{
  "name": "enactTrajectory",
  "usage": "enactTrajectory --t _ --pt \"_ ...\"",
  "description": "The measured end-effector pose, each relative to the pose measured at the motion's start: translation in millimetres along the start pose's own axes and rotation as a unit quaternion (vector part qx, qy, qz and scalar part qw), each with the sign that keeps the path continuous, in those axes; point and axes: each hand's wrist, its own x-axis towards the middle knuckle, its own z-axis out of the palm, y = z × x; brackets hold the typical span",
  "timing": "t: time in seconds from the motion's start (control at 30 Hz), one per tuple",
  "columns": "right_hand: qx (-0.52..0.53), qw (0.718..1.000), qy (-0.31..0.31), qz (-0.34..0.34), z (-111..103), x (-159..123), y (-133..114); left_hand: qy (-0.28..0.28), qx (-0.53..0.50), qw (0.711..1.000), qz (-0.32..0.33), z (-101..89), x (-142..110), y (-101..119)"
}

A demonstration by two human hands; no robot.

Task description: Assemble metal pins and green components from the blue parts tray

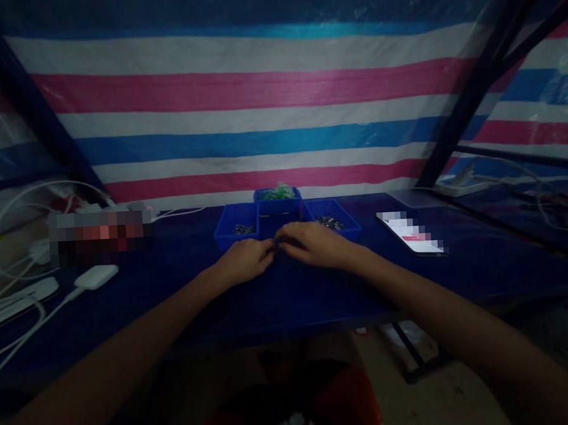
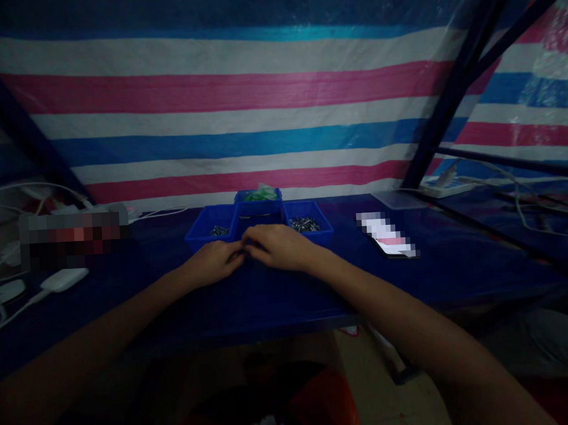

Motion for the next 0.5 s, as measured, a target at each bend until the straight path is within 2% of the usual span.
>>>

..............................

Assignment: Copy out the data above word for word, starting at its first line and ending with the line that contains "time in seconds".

Completed exercise:
{
  "name": "enactTrajectory",
  "usage": "enactTrajectory --t _ --pt \"_ ...\"",
  "description": "The measured end-effector pose, each relative to the pose measured at the motion's start: translation in millimetres along the start pose's own axes and rotation as a unit quaternion (vector part qx, qy, qz and scalar part qw), each with the sign that keeps the path continuous, in those axes; point and axes: each hand's wrist, its own x-axis towards the middle knuckle, its own z-axis out of the palm, y = z × x; brackets hold the typical span",
  "timing": "t: time in seconds from the motion's start (control at 30 Hz), one per tuple",

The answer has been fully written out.